Core Concepts & Key Points
| Concept | Definition | Why it's important |
|---|---|---|
| Hologram Dashboard | Web console where you create your account, order SIMs, activate devices, view usage, and manage your fleet. | This is your control center for the entire pilot—activation, monitoring, alerts, and troubleshooting all live here. |
| Test Mode | A pre-deployment testing state that provides free test data and prevents long-term billing until you’re ready to go live. | Lets you QA all 50 devices in manufacturing or staging without paying for idle inventory or accidental overages. |
| Outage Protection / Hyper SIM | Hologram IoT SIM options: Outage Protection SIMs with dual-core failover, and eUICC-enabled Hyper SIMs that can switch profiles across networks. | Gives you realistic insight into how your pilot will behave during carrier variability and outages, not just on a good day. |
How It Works (Step-by-Step)
At a high level, starting a Hologram pilot for 50 devices looks like this: sign up, order SIMs, test in a controlled environment, then go live in the field with monitoring and alerts.

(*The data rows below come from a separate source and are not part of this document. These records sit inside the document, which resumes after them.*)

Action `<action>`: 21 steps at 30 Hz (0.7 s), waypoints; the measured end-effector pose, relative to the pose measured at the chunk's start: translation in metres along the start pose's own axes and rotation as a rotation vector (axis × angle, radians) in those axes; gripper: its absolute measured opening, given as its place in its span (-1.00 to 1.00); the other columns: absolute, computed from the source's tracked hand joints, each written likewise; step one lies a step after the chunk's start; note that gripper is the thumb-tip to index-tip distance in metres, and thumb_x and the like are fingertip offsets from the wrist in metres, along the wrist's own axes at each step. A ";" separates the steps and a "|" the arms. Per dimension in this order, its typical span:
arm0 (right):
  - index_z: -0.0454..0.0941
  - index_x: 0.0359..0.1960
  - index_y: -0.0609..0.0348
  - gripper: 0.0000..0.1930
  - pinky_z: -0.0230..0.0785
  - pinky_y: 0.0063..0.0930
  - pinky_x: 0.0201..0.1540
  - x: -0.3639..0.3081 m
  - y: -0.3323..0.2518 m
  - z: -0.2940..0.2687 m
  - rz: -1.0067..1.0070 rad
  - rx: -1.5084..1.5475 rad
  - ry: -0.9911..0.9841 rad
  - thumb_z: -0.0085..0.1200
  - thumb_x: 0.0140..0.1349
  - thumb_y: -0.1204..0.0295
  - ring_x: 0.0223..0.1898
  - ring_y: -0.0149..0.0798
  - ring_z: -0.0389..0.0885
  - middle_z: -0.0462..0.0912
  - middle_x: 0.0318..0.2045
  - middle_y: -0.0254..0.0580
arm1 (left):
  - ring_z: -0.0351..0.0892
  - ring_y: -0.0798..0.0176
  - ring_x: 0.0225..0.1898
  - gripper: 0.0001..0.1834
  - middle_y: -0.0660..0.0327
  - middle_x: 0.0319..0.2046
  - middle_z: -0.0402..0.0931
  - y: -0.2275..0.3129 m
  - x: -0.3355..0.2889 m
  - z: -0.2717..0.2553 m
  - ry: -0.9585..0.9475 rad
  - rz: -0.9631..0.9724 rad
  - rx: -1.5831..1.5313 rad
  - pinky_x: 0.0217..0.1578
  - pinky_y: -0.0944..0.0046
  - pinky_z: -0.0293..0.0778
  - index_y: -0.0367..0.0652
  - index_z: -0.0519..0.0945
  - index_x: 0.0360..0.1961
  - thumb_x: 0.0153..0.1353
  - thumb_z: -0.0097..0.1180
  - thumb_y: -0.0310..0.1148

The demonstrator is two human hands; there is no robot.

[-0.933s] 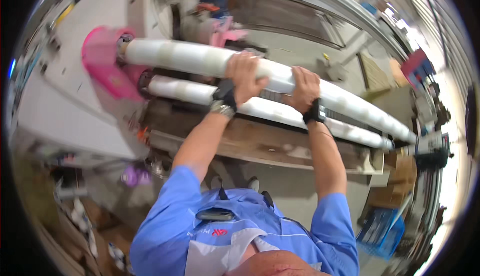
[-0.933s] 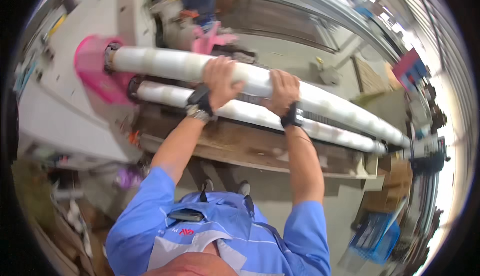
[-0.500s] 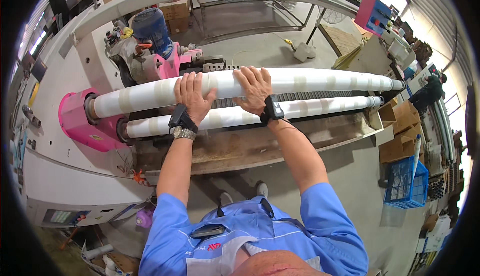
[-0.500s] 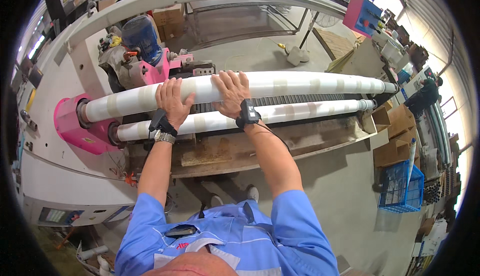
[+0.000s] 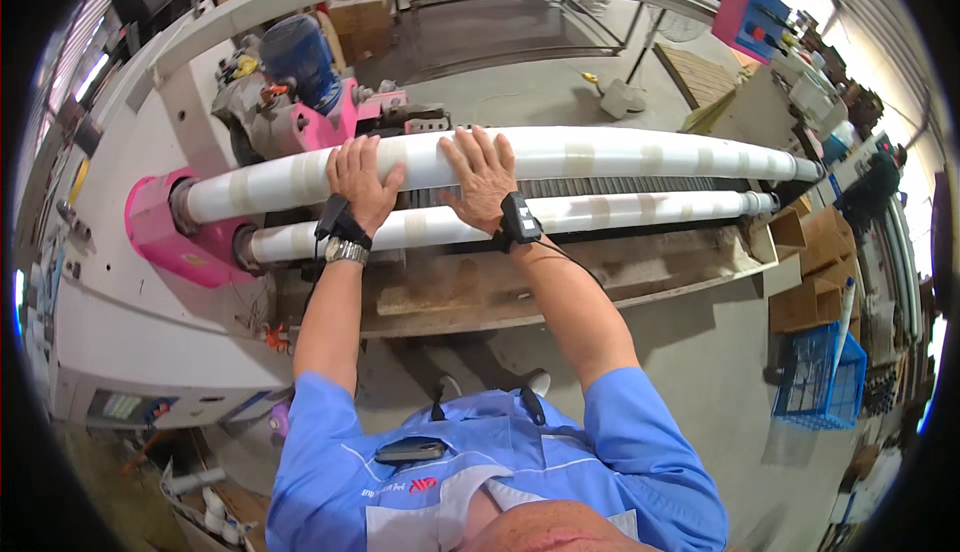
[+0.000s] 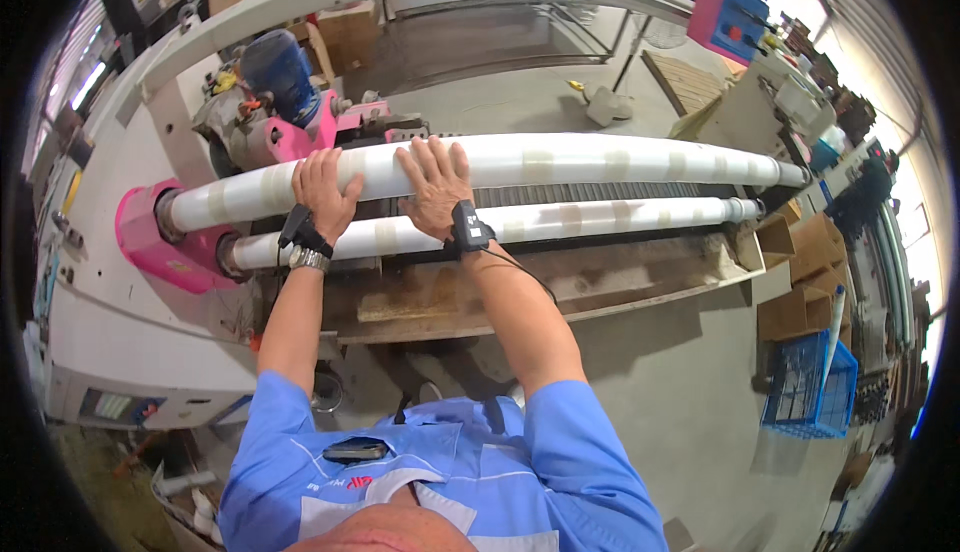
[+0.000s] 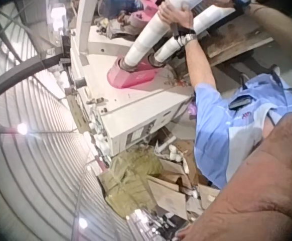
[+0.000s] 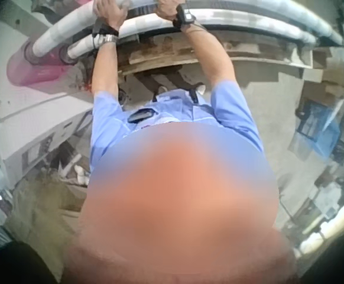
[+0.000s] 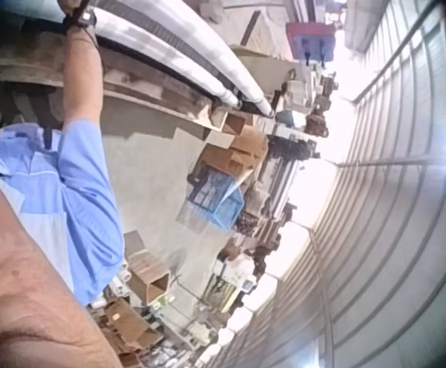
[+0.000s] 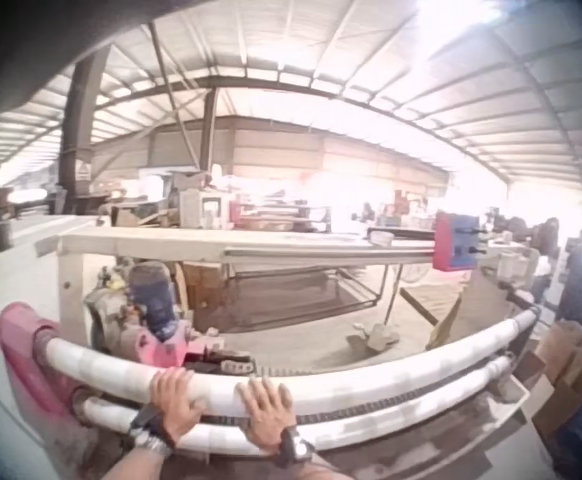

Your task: Operating a winding machine to manufacture rolls of film, including loading cardboard cores and removing finished rolls.

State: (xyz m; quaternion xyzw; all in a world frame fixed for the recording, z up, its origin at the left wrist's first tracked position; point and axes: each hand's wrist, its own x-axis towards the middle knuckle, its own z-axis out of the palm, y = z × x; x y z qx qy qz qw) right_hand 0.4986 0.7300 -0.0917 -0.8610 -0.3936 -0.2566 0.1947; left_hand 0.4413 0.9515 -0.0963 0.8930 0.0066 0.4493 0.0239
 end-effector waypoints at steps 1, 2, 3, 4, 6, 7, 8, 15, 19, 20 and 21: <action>0.17 0.39 -0.11 -0.10 -0.24 0.12 0.44 0.002 -0.002 0.004 -0.005 0.006 0.019 0.33 -0.04 0.14 0.43 0.01 0.06 0.21 0.37 -0.10 | 0.32 0.00 0.19 -0.40 0.07 0.07 0.45 -0.003 -0.001 -0.001 0.027 0.004 0.025 0.28 -0.07 0.07 -0.17 0.48 0.07 0.11 0.14 0.02; 0.18 0.38 -0.11 -0.10 -0.22 0.11 0.44 0.004 -0.003 0.009 0.008 0.019 0.012 0.34 -0.04 0.13 0.43 0.00 0.07 0.20 0.38 -0.10 | 0.34 -0.01 0.17 -0.40 0.07 0.06 0.45 -0.004 -0.001 0.002 0.057 0.009 0.016 0.25 -0.08 0.11 -0.18 0.48 0.06 0.11 0.15 0.02; 0.18 0.38 -0.11 -0.09 -0.20 0.12 0.43 0.004 -0.001 0.012 -0.007 -0.004 0.021 0.34 -0.05 0.10 0.42 0.00 0.08 0.20 0.38 -0.11 | 0.36 -0.03 0.15 -0.41 0.06 0.05 0.45 -0.005 -0.001 0.005 0.087 0.011 0.011 0.23 -0.09 0.14 -0.18 0.48 0.05 0.11 0.15 0.02; 0.18 0.38 -0.11 -0.10 -0.19 0.13 0.43 0.004 0.001 0.009 0.001 -0.023 0.010 0.33 -0.04 0.10 0.42 0.00 0.09 0.22 0.37 -0.11 | 0.37 -0.04 0.12 -0.40 0.06 0.03 0.45 -0.004 0.003 0.005 0.089 0.021 -0.009 0.21 -0.10 0.16 -0.18 0.48 0.04 0.10 0.15 0.03; 0.20 0.38 -0.11 -0.12 -0.18 0.13 0.43 0.006 -0.002 0.003 -0.002 -0.044 0.013 0.32 -0.03 0.11 0.41 0.00 0.10 0.24 0.36 -0.12 | 0.39 -0.06 0.09 -0.40 0.06 0.00 0.46 -0.003 0.006 0.004 0.092 0.017 -0.036 0.19 -0.12 0.18 -0.18 0.48 0.02 0.09 0.16 0.04; 0.20 0.37 -0.10 -0.13 -0.18 0.12 0.42 0.007 -0.002 0.000 -0.010 -0.055 0.031 0.31 -0.02 0.12 0.41 0.01 0.11 0.25 0.35 -0.12 | 0.38 -0.07 0.09 -0.40 0.06 -0.02 0.46 -0.001 0.007 0.003 0.099 0.007 -0.049 0.18 -0.12 0.19 -0.18 0.48 0.01 0.08 0.17 0.04; 0.21 0.36 -0.09 -0.16 -0.18 0.12 0.42 0.007 -0.002 -0.001 -0.018 -0.048 0.036 0.30 -0.01 0.13 0.40 0.01 0.12 0.25 0.34 -0.12 | 0.38 -0.07 0.10 -0.39 0.06 -0.03 0.46 0.000 0.008 0.004 0.094 -0.007 -0.041 0.19 -0.12 0.18 -0.18 0.48 0.01 0.07 0.17 0.05; 0.23 0.35 -0.03 -0.20 -0.22 0.13 0.40 0.007 -0.010 0.019 -0.071 -0.091 0.074 0.26 0.06 0.08 0.40 0.01 0.11 0.27 0.33 -0.14 | 0.33 0.00 0.17 -0.38 0.09 0.02 0.45 -0.007 -0.003 -0.009 0.037 -0.094 -0.022 0.26 -0.06 0.09 -0.15 0.49 0.04 0.11 0.12 0.11; 0.22 0.35 -0.03 -0.19 -0.23 0.12 0.40 0.008 -0.013 0.016 -0.076 -0.119 0.065 0.28 0.05 0.10 0.39 0.00 0.12 0.27 0.33 -0.15 | 0.33 -0.01 0.17 -0.35 0.08 -0.01 0.46 -0.008 -0.004 -0.010 0.049 -0.100 -0.042 0.28 -0.05 0.06 -0.17 0.48 0.03 0.08 0.14 0.12; 0.22 0.34 -0.04 -0.18 -0.23 0.12 0.40 0.007 -0.013 0.016 -0.078 -0.140 0.066 0.29 0.03 0.10 0.38 0.01 0.13 0.27 0.33 -0.15 | 0.32 -0.01 0.18 -0.35 0.08 0.00 0.46 -0.008 -0.004 -0.008 0.058 -0.104 -0.048 0.29 -0.05 0.05 -0.17 0.48 0.03 0.08 0.14 0.12; 0.22 0.34 -0.04 -0.18 -0.23 0.12 0.40 0.008 -0.013 0.015 -0.077 -0.144 0.066 0.29 0.03 0.10 0.38 0.01 0.13 0.27 0.33 -0.15 | 0.32 -0.01 0.18 -0.35 0.08 0.00 0.46 -0.007 -0.004 -0.008 0.059 -0.104 -0.053 0.29 -0.05 0.05 -0.17 0.48 0.03 0.08 0.14 0.12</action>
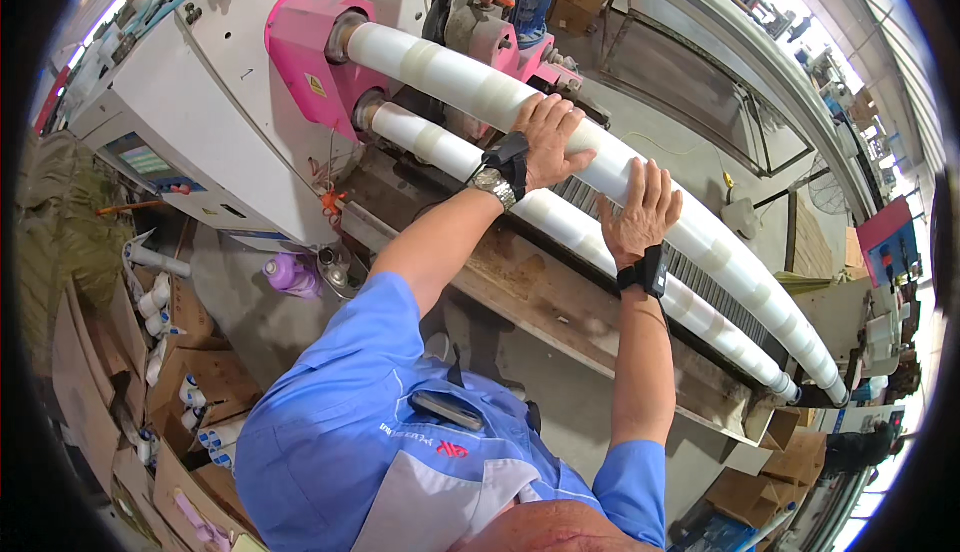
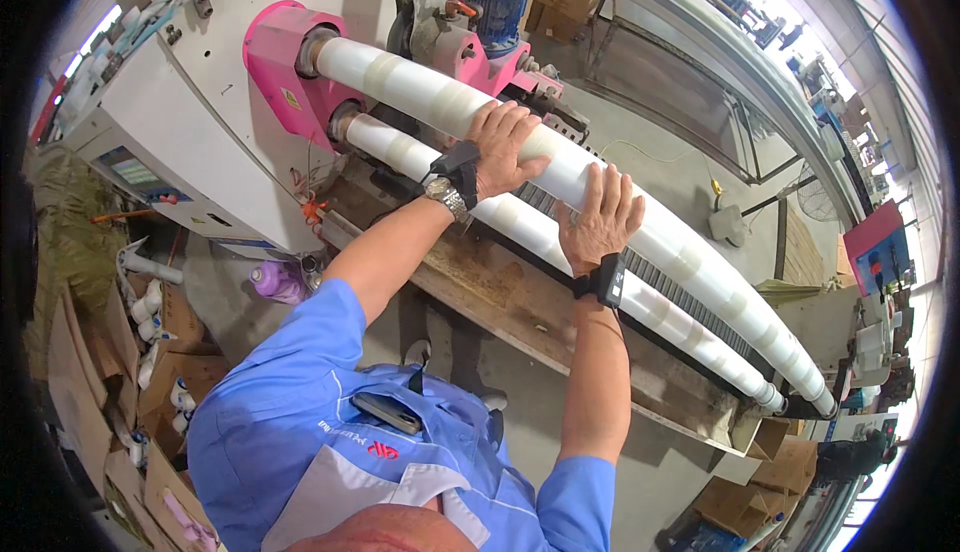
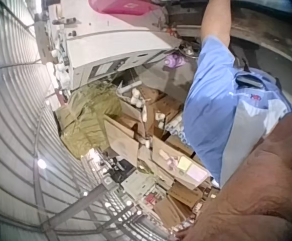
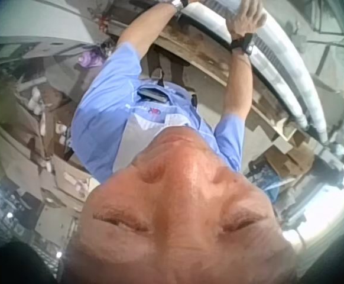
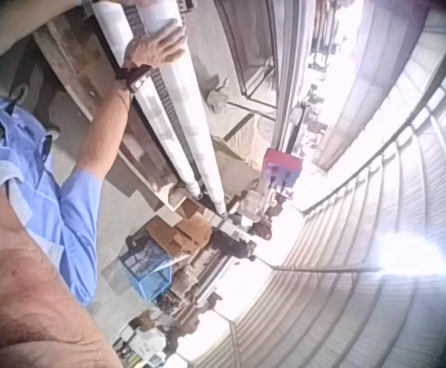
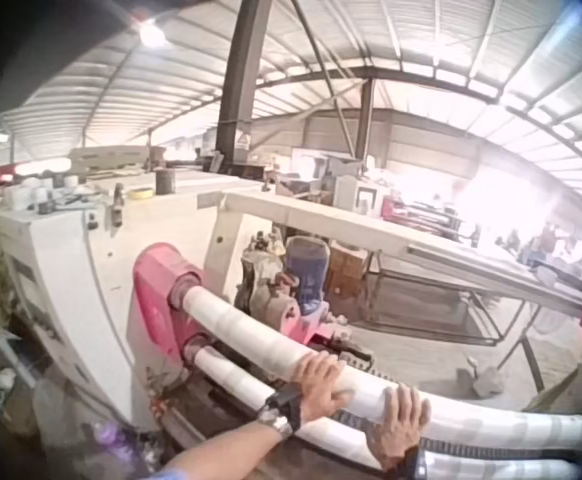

1. Create Your Hologram Dashboard Account
- Go to hologram.io and click Sign up free or go directly to the Dashboard signup page.
- Create your account with your work email and basic company details.
- Log into the Hologram Dashboard, which becomes your “single pane of glass” for everything you’ll do in the pilot.
What you can configure on day one:
- Organization-level settings and team access
- API key generation (if you plan to automate activation or integrate with your systems)
- Basic notification preferences for usage and status alerts
2. Plan Your 50-Device Pilot Scope
Before ordering SIMs, nail down the basics:
- Device type: Industrial gateway, sensor, retail terminal, camera, etc.
- Regions: Where the 50 devices will be deployed (one country vs. multiple regions).
- Data profile: Estimated MB/device/month in the pilot (e.g., 50MB for sensors vs. multi‑GB for video).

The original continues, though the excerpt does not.